**WHAT YOU SHOULD DO**
Starting at the line that contains "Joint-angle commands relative" and ending at the line that contains "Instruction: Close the", the lines below are to be given again exactly, with nothing added.

**TASK MATERIAL**
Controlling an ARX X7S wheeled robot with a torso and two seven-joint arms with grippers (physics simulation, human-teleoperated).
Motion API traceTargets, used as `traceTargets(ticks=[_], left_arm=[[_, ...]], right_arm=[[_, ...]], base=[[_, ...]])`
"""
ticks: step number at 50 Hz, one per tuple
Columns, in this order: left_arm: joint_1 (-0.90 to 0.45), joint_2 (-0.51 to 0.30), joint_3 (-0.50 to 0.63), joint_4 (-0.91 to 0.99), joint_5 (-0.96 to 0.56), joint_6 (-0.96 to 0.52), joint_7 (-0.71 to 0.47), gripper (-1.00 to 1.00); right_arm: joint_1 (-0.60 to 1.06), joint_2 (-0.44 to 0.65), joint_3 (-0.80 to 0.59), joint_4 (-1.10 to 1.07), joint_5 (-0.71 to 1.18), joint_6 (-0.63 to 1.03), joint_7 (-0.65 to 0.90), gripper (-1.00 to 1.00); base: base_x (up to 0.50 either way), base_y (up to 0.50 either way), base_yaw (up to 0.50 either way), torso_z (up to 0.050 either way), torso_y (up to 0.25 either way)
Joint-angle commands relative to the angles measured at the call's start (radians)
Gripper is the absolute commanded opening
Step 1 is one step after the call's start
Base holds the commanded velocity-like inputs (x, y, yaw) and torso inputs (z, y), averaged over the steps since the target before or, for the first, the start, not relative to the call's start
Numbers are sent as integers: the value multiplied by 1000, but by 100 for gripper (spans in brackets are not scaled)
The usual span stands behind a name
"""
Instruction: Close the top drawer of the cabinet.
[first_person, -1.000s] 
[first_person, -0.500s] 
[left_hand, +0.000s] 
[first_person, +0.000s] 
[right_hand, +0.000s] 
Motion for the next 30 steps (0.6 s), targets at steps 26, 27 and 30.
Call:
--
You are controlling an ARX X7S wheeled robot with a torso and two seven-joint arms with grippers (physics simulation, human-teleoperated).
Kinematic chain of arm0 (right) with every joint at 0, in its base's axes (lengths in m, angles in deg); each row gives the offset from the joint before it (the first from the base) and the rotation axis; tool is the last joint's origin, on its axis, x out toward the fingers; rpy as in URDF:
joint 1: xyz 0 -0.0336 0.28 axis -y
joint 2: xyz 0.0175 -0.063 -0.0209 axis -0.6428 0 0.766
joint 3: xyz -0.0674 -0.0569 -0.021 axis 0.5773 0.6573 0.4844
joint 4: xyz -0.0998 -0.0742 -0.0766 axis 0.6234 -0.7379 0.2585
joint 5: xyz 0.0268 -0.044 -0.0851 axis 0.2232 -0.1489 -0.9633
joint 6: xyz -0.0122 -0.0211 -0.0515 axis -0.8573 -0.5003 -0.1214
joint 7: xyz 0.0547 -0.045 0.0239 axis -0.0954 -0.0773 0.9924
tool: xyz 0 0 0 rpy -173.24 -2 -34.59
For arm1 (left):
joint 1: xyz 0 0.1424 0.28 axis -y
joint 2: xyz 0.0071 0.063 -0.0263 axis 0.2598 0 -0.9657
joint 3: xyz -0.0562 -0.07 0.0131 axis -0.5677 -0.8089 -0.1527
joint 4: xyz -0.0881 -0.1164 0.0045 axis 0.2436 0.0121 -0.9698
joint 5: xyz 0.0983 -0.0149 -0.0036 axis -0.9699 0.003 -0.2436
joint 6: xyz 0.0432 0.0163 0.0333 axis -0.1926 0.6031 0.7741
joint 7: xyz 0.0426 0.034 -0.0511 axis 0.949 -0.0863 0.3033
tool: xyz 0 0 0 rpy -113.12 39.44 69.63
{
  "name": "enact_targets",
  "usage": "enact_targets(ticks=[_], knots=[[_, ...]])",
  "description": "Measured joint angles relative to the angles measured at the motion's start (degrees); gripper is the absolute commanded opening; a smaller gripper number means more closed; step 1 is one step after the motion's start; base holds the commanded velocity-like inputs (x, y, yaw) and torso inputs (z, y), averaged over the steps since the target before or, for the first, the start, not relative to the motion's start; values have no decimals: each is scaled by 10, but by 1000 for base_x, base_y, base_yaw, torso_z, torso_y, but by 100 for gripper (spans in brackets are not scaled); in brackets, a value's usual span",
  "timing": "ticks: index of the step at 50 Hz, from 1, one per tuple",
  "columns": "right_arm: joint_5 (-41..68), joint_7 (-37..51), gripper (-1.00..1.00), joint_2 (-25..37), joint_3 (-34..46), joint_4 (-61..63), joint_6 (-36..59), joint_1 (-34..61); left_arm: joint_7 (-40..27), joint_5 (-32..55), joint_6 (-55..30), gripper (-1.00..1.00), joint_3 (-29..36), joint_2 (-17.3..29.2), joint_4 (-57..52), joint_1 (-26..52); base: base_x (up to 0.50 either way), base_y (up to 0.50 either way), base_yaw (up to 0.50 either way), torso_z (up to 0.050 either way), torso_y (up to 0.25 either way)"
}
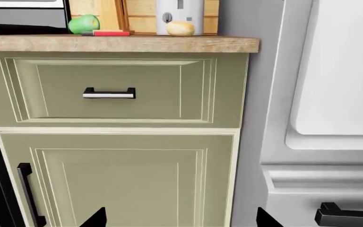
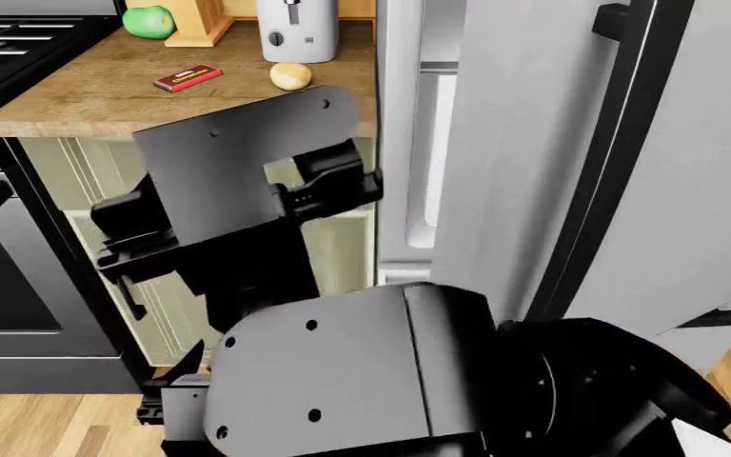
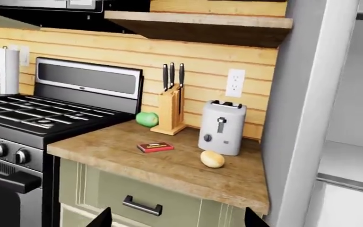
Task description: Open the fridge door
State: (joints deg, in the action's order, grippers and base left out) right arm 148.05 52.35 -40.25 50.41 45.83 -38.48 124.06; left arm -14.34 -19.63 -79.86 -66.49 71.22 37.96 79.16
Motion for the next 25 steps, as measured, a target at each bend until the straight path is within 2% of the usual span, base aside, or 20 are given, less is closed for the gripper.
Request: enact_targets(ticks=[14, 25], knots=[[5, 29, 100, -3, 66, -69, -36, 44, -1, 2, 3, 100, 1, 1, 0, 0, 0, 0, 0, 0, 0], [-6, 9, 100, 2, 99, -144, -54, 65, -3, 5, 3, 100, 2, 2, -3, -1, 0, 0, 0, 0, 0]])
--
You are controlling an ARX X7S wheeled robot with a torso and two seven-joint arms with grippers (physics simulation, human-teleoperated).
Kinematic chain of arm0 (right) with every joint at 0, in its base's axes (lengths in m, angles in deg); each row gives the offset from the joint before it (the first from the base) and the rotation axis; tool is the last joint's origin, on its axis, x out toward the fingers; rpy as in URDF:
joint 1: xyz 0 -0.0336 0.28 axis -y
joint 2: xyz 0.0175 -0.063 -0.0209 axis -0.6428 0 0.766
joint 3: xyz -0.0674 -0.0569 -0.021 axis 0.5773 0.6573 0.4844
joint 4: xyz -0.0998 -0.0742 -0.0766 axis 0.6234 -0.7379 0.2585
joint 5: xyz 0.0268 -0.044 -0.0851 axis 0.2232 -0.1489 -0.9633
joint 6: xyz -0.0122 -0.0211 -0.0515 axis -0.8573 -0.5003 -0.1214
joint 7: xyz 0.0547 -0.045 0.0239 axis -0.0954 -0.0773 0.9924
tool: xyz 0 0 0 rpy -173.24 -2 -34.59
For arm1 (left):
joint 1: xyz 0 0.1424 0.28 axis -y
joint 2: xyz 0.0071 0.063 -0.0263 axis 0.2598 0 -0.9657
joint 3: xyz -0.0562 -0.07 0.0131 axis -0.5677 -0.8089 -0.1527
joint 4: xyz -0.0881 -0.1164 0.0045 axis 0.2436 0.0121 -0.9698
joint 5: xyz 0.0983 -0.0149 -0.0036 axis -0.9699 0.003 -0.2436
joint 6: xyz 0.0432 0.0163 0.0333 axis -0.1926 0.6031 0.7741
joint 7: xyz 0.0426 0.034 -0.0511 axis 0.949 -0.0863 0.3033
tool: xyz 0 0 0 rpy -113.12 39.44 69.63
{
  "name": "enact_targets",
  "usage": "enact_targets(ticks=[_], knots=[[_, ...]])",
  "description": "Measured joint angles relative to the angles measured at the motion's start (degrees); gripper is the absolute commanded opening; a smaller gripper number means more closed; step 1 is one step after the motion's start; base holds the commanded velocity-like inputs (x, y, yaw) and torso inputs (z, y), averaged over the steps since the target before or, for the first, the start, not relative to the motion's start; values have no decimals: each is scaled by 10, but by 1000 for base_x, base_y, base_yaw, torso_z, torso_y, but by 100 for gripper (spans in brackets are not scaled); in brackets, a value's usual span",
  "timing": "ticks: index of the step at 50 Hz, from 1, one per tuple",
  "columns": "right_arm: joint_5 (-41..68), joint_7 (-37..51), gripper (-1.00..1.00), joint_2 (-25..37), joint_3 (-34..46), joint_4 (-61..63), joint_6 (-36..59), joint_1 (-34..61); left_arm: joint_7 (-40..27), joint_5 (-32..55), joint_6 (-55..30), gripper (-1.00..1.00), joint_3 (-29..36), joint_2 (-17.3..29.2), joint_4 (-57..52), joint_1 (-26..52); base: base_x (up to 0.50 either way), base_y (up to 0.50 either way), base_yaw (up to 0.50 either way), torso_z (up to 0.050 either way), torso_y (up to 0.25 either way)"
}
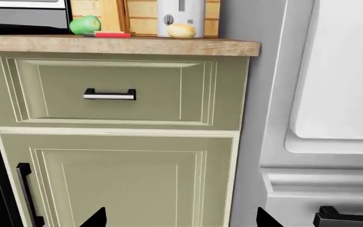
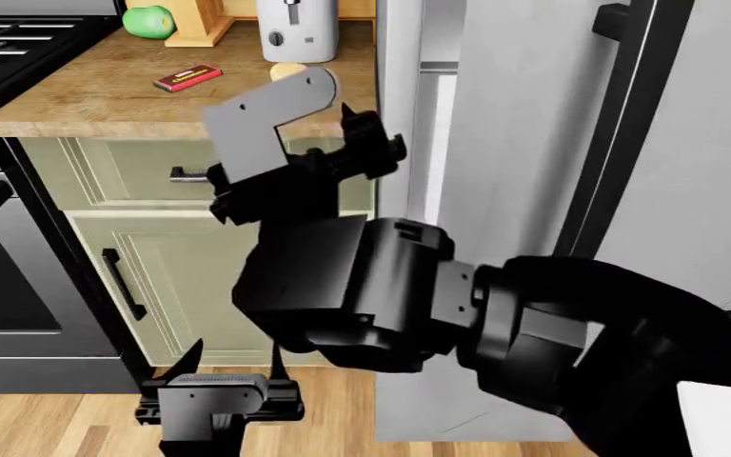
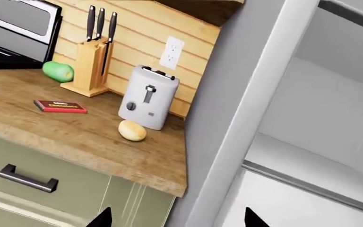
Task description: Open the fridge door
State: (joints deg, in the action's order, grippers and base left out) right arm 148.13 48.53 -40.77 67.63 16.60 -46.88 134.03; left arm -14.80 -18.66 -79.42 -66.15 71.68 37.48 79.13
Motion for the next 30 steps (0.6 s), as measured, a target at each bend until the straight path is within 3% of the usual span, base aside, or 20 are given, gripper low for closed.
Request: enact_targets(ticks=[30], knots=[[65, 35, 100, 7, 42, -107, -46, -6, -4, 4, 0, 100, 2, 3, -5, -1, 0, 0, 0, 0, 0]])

**SOLUTION**
Joint-angle commands relative to the angles measured at the call's start (radians)
Gripper is the absolute commanded opening
Step 1 is one step after the call's start
Base holds the commanded velocity-like inputs (x, y, yaw) and torso inputs (z, y), averaged over the steps since the target before or, for the first, the start, not relative to the call's start
Numbers are sent as integers: the value multiplied by 1000, but by 100 for gripper (spans in brackets are not scaled)
The usual span stands behind a name
"""
Instruction: Close the top drawer of the cabinet.

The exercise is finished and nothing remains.